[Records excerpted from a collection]
****

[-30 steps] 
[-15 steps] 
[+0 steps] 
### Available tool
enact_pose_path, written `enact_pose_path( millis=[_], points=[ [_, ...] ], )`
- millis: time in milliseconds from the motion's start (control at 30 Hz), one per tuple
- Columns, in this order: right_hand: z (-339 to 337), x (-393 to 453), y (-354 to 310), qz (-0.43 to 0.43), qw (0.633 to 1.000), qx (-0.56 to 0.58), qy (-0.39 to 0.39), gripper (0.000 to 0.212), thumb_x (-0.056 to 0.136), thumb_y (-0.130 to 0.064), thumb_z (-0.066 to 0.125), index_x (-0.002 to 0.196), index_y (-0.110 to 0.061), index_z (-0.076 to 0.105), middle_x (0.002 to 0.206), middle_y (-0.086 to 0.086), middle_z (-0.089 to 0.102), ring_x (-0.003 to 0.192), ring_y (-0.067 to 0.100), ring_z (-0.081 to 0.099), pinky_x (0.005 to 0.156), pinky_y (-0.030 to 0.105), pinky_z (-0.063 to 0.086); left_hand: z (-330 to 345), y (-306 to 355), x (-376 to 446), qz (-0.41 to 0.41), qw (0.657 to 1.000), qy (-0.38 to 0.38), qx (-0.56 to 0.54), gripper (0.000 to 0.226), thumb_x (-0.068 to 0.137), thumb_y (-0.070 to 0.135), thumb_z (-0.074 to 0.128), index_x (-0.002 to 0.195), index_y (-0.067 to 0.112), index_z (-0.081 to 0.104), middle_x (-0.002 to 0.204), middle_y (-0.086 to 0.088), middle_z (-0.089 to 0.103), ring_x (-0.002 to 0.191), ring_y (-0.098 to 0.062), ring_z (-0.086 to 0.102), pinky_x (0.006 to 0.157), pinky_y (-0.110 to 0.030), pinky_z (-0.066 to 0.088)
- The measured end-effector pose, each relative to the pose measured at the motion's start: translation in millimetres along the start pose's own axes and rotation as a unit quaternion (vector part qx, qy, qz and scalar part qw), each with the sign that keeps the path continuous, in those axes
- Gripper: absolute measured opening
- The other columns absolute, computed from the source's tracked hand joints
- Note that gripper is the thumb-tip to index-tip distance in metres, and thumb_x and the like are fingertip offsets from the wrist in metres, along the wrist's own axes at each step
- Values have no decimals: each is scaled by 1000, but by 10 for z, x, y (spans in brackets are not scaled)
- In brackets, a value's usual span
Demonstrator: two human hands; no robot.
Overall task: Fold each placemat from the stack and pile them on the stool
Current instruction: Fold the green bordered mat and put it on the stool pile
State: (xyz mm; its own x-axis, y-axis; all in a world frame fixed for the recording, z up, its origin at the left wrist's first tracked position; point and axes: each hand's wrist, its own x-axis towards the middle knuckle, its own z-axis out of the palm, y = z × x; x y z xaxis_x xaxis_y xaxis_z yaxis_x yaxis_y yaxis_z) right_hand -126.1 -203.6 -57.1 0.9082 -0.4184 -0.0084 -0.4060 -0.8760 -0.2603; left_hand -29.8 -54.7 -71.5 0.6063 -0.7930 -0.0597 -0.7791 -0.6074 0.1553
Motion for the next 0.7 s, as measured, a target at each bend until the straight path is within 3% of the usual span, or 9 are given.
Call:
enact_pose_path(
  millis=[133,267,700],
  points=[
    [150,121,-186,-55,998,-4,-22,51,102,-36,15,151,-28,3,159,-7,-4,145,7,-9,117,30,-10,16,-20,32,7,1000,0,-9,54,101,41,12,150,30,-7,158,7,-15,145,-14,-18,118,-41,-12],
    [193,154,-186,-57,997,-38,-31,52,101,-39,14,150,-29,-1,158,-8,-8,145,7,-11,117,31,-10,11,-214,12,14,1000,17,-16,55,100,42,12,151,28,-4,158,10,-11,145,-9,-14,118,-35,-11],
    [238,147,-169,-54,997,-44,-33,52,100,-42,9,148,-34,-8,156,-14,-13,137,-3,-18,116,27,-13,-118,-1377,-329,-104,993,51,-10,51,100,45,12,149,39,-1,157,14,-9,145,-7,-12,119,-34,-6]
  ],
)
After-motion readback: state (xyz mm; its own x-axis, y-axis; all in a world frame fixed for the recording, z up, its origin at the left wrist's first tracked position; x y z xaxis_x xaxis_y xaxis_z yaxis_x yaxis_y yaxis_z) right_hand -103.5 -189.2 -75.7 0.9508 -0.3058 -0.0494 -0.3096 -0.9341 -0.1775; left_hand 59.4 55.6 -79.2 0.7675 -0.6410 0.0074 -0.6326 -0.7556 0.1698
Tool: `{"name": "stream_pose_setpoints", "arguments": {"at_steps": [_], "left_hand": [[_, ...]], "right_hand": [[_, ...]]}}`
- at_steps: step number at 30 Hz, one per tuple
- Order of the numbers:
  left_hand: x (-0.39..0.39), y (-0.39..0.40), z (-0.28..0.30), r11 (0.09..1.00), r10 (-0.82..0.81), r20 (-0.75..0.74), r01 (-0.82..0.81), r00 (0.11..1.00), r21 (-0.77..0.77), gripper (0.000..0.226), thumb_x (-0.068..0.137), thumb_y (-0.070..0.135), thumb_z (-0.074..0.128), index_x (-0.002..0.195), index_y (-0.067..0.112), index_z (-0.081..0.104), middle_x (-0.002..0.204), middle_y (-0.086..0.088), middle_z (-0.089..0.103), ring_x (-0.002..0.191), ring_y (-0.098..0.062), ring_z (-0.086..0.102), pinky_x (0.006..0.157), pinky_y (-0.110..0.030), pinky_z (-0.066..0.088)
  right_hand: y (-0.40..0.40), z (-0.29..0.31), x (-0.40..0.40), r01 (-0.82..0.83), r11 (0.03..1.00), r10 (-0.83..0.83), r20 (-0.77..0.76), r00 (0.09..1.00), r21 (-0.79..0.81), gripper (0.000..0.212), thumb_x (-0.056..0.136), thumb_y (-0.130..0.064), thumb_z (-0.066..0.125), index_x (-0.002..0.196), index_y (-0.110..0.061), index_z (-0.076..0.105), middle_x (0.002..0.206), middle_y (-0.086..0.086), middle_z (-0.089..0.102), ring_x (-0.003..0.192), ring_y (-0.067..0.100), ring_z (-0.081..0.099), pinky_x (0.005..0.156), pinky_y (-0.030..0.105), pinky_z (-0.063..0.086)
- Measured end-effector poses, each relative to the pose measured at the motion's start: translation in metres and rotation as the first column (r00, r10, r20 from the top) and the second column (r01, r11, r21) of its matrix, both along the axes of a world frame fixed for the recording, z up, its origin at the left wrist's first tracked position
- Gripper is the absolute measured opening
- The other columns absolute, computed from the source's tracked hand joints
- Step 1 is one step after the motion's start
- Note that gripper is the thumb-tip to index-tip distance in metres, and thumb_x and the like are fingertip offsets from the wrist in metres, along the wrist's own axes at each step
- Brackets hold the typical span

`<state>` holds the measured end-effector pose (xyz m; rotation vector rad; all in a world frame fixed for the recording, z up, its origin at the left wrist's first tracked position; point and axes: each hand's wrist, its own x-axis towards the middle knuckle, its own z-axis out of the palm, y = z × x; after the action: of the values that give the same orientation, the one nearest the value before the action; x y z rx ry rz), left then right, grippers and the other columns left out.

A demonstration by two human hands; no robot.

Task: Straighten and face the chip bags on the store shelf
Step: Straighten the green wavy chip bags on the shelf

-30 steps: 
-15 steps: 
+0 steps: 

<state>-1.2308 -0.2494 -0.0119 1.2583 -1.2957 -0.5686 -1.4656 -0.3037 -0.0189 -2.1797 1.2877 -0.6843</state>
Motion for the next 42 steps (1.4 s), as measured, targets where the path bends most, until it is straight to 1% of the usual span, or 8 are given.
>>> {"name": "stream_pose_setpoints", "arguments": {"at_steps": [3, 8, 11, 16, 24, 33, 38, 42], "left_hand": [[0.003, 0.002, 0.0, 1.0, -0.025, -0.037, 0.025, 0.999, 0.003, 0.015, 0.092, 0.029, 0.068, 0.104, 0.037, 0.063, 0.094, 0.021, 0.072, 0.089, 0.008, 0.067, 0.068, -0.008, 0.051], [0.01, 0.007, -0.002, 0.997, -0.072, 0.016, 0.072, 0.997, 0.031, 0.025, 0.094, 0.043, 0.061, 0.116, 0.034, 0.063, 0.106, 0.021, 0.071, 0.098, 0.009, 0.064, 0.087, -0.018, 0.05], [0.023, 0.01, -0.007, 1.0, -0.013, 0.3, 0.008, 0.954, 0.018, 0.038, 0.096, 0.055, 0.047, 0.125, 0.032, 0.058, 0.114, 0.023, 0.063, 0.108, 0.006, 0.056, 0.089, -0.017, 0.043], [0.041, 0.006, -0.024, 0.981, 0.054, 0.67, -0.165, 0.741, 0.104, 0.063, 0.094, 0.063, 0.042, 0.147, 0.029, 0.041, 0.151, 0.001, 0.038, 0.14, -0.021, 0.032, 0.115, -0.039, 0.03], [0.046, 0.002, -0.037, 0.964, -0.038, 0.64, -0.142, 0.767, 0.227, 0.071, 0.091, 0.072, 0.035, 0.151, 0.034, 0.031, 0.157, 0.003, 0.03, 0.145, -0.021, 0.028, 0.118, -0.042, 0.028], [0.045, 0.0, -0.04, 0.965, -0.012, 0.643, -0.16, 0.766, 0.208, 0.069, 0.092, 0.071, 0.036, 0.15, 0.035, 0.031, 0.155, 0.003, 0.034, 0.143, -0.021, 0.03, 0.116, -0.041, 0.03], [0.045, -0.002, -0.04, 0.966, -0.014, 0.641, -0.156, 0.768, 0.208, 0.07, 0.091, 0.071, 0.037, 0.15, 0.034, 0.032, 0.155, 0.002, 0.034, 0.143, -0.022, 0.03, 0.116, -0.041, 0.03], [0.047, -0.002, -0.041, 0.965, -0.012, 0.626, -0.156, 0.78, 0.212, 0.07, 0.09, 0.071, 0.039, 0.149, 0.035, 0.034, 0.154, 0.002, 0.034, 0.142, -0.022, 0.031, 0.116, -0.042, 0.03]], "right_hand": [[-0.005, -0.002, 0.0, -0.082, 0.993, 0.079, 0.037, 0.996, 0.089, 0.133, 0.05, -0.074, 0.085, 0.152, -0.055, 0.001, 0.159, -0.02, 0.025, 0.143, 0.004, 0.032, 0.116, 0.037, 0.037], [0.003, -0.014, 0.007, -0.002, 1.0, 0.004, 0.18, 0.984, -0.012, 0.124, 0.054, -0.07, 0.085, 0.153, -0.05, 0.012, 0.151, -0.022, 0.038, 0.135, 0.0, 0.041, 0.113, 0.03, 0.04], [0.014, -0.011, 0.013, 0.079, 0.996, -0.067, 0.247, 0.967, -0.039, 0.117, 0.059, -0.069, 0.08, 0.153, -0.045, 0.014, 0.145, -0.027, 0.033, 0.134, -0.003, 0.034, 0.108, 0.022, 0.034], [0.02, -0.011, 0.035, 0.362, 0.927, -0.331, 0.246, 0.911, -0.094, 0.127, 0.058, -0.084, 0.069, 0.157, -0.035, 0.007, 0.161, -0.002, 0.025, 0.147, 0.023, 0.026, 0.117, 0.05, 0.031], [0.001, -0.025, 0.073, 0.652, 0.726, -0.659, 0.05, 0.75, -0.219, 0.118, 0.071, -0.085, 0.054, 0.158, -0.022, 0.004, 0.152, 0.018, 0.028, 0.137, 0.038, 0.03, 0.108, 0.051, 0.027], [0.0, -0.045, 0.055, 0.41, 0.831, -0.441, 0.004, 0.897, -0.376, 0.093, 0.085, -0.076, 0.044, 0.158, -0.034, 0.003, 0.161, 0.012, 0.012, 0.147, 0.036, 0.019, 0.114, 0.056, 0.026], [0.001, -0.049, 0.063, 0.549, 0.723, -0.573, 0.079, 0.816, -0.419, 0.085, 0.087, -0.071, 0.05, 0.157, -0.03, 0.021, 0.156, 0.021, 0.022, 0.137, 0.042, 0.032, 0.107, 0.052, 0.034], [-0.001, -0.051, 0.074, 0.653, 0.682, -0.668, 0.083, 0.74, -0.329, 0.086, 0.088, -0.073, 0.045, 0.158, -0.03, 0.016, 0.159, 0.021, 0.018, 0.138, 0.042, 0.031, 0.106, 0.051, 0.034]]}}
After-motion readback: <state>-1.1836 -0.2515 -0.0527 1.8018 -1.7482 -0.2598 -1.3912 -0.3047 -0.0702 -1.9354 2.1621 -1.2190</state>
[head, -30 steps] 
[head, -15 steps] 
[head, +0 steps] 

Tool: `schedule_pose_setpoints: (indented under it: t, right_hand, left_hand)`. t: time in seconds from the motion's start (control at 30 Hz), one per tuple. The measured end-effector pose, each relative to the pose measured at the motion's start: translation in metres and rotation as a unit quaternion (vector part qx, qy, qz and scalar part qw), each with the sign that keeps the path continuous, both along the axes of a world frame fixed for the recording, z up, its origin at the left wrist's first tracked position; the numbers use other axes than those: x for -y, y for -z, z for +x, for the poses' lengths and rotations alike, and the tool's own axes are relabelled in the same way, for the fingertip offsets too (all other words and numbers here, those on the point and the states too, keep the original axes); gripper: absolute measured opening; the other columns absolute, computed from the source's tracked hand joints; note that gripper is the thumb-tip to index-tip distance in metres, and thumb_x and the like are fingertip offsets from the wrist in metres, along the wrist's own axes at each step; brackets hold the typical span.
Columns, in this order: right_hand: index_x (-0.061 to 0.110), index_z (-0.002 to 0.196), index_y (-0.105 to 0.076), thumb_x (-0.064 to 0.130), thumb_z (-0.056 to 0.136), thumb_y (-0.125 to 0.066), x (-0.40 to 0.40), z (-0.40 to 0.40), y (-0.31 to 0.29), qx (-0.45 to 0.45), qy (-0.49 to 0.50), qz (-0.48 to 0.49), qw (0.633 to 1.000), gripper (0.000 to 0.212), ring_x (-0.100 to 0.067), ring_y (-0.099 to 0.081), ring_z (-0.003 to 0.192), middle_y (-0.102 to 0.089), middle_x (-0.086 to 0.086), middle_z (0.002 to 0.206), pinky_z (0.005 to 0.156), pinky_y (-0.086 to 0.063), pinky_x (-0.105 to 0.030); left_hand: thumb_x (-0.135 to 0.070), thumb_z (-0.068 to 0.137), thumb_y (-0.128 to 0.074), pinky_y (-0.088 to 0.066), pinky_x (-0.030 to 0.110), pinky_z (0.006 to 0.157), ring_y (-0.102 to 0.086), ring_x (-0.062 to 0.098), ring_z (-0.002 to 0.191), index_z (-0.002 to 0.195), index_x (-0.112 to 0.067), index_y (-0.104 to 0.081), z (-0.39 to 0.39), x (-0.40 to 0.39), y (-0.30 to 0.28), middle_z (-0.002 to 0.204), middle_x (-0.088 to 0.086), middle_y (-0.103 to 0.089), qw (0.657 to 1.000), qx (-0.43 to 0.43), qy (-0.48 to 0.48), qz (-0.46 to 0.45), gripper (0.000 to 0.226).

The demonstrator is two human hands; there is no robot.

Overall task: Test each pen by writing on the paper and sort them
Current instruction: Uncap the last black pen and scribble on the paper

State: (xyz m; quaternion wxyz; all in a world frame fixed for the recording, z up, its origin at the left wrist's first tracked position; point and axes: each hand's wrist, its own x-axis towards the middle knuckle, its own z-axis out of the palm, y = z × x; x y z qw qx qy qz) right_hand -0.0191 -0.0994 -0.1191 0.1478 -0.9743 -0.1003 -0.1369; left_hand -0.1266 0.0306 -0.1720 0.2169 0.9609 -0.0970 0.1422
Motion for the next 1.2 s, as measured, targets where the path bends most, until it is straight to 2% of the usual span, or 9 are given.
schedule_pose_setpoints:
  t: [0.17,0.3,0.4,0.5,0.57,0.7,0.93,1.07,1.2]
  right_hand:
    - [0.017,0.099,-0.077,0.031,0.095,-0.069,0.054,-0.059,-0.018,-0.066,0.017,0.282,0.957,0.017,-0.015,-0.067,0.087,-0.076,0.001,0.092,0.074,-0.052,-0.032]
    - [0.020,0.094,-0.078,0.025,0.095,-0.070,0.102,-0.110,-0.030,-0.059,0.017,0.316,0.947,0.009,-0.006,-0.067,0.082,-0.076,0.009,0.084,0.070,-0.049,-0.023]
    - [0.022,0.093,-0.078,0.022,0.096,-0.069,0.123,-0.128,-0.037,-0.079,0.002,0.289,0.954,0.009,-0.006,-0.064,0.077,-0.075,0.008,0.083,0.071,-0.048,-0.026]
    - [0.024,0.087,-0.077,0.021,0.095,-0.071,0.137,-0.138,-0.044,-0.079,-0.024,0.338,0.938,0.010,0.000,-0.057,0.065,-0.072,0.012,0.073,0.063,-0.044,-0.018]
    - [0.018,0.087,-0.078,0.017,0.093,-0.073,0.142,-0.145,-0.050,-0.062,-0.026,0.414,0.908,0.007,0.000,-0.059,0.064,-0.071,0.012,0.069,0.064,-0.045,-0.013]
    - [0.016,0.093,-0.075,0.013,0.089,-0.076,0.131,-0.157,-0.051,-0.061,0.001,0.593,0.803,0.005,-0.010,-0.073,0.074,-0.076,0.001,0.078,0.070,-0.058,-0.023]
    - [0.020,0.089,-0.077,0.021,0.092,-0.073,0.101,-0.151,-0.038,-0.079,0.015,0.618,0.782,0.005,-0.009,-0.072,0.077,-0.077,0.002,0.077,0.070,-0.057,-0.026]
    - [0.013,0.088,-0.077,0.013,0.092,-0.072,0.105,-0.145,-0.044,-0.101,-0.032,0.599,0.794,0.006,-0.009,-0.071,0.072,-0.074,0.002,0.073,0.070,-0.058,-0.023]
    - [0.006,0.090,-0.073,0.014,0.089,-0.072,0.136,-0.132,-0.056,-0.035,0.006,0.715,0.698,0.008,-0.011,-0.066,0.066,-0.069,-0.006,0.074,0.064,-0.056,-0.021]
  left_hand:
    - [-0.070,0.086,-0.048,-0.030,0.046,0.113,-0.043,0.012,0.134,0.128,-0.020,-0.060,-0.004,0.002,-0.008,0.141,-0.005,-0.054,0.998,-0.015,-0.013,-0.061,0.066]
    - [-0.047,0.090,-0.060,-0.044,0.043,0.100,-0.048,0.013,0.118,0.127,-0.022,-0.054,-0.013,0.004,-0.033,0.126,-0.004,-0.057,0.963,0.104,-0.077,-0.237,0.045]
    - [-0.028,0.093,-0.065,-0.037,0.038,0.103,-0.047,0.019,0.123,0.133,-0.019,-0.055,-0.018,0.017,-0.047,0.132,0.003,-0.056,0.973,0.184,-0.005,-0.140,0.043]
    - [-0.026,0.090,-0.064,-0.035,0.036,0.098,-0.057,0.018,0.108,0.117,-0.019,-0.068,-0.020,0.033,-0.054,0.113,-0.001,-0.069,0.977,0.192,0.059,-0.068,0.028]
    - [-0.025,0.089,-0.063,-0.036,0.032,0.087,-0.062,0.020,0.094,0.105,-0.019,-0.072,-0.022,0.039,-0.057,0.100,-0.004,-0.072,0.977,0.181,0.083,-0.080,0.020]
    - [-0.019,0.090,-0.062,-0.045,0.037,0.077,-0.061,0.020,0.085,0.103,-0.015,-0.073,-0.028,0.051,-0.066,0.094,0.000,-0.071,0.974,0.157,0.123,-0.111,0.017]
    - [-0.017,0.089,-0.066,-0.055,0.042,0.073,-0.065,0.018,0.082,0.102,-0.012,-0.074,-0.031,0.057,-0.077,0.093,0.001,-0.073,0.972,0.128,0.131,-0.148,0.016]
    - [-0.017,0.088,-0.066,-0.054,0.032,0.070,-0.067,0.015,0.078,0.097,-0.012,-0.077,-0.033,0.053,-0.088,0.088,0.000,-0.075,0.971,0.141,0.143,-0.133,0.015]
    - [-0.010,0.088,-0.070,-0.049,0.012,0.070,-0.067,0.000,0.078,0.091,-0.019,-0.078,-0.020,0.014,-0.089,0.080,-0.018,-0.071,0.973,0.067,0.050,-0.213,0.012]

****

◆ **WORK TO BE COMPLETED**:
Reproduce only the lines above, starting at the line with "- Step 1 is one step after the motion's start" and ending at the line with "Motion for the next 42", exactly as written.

◆ **EXERCISE RESPONSE**:
- Step 1 is one step after the motion's start
- Note that gripper is the thumb-tip to index-tip distance in metres, and thumb_x and the like are fingertip offsets from the wrist in metres, along the wrist's own axes at each step
- Brackets hold the typical span

`<state>` holds the measured end-effector pose (xyz m; rotation vector rad; all in a world frame fixed for the recording, z up, its origin at the left wrist's first tracked position; point and axes: each hand's wrist, its own x-axis towards the middle knuckle, its own z-axis out of the palm, y = z × x; after the action: of the values that give the same orientation, the one nearest the value before the action; x y z rx ry rz), left then right, grippers and the other columns left out.

A demonstration by two human hands; no robot.

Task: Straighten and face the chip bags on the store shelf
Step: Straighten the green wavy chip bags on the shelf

-30 steps: 
-15 steps: 
+0 steps: 

<state>-1.2308 -0.2494 -0.0119 1.2583 -1.2957 -0.5686 -1.4656 -0.3037 -0.0189 -2.1797 1.2877 -0.6843</state>
Motion for the next 42 steps (1.4 s), as measured, targets where the path bends most, until it is straight to 1% of the usual span, or 8 are given.

With that, the answer is complete.